My ex-team member followed the below link recommendation about using Kubernetes to deploy Kolide Fleet web server:https://github.com/kolide/fleet/blob/master/docs/infrastructure/fleet-on-kubernetes.mdHe used these 3 below files, to successfully deployed Kolide Fleet web server on AWS and the Osquery result output on server side is 'file system' (file location: /tmp/osquery_result):https://github.com/kolide/fleet/blob/master/examples/kubernetes/fleet-migrations.yml,https://github.com/kolide/fleet/blob/master/examples/kubernetes/fleet-deployment.yml,https://github.com/kolide/fleet/blob/master/examples/kubernetes/fleet-service.yml.

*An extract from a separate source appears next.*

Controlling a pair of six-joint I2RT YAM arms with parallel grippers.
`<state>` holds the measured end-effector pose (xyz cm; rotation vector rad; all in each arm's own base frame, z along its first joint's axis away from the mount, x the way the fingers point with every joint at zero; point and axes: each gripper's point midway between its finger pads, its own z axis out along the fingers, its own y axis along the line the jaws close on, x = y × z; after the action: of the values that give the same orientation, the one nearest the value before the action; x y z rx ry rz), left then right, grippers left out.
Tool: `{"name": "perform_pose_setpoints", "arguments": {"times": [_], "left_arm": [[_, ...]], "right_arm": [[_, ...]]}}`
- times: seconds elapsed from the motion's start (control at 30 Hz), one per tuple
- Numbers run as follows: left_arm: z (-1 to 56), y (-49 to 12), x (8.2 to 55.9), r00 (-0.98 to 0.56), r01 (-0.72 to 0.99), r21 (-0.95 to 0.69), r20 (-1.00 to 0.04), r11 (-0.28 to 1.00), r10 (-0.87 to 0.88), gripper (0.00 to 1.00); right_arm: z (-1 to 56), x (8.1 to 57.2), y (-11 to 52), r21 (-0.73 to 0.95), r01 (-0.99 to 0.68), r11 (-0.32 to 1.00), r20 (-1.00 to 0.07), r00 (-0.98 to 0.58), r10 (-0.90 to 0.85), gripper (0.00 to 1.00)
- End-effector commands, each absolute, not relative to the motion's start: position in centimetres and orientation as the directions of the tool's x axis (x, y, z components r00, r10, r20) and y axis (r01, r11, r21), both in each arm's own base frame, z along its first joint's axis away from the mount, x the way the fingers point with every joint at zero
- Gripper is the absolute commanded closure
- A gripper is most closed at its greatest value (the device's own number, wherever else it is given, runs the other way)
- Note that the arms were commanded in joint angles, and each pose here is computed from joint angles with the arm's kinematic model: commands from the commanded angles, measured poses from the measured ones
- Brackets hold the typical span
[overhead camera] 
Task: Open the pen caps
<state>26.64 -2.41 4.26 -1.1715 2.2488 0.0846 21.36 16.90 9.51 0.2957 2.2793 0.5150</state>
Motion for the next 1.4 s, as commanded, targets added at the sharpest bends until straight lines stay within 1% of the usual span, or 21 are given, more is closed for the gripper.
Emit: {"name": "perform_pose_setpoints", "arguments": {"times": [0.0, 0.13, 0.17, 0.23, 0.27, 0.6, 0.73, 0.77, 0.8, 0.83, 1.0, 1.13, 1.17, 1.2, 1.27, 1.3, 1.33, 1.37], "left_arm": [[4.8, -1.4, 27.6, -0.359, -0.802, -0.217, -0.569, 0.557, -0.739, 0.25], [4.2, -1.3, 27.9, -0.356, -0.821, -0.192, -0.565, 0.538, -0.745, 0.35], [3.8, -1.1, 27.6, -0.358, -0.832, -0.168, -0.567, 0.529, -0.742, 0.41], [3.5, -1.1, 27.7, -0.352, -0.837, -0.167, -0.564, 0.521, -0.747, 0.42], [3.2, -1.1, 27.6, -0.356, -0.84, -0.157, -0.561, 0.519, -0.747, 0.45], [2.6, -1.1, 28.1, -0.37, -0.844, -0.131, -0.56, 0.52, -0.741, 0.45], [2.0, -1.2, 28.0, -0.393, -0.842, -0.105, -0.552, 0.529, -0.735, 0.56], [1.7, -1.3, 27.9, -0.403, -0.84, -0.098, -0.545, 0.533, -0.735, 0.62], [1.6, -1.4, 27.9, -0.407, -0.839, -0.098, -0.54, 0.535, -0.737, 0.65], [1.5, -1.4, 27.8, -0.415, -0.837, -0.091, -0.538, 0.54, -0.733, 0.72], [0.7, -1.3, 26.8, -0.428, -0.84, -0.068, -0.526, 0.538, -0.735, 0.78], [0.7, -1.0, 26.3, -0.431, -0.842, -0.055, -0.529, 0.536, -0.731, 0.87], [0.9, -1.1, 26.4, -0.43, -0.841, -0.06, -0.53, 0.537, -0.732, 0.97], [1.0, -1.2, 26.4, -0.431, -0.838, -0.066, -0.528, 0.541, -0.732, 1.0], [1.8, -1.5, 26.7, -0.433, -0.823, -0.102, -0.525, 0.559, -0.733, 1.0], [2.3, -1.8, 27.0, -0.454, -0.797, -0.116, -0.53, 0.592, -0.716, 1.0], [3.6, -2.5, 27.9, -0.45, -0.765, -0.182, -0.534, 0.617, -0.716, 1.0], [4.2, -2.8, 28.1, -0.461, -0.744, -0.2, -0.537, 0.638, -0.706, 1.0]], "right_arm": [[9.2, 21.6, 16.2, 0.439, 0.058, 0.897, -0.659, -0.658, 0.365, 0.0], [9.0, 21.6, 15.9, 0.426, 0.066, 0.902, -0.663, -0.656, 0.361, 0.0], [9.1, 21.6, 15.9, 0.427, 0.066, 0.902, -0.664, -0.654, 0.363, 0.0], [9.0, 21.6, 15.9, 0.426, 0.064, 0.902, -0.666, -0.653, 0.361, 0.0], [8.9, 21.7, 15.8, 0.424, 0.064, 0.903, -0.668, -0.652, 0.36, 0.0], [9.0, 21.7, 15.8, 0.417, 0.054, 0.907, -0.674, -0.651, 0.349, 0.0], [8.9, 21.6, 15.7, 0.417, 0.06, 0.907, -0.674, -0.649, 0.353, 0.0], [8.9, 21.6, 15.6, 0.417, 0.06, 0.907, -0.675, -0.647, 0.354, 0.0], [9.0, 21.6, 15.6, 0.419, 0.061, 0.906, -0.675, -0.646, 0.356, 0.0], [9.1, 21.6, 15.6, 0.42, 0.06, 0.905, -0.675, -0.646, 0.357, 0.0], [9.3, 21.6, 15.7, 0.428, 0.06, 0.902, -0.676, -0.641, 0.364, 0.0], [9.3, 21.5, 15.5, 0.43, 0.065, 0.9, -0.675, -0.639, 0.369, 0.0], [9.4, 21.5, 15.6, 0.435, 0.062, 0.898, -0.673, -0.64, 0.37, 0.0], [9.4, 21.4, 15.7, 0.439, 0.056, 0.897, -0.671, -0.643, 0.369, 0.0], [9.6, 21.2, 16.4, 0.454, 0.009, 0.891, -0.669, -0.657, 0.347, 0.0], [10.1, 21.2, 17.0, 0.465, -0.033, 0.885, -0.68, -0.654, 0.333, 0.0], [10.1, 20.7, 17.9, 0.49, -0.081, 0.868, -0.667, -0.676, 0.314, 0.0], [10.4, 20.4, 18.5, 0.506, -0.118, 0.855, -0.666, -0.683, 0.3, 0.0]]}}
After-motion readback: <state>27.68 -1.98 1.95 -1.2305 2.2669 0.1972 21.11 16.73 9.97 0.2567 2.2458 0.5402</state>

However, this ex-team member already left my company. Now, I am ready to change the Osquery result output from file system to others (kinesis, firehose, redis, pubsub, etc.) on the server side, and make redeployment about Kolide fleet server. However, when I just run the original 'fleet-deployment.yml' file, with the command 'kubectl apply -f fleet-deployment.yaml -n fleet', then the kolide fleet server will crash with status '500' error. When I retrieve the log history from the Kolide fleet server pod, then the error message is something like below:
"2020/12/09 18:42:43 http: TLS handshake error from 10.0.2.54:62379: EOF
2020/12/09 18:42:43 http: TLS handshake error from 10.0.15.33:64346: EOF
2020/12/09 18:42:43 http: TLS handshake error from 10.0.15.33:17935: EOF
ts=2020-12-09T18:42:44.173127649Z component="gRPC Launcher" method=RequestQueries err="internal error: missing host from request context" took=1.042259ms
2020/12/09 18:42:44 http: TLS handshake error from 10.0.0.164:10314: EOF
2020/12/09 18:42:44 http: TLS handshake error from 10.0.0.164:61047: EOF
2020/12/09 18:42:45 http: TLS handshake error from 10.0.2.54:1248: EOF"
This issue seems to come from GRPC server. I searched google, but could not find an exact solution. Please see the below error image: Therefore, could anyone help me to diagnose those error messages and fix this issue? Thank you.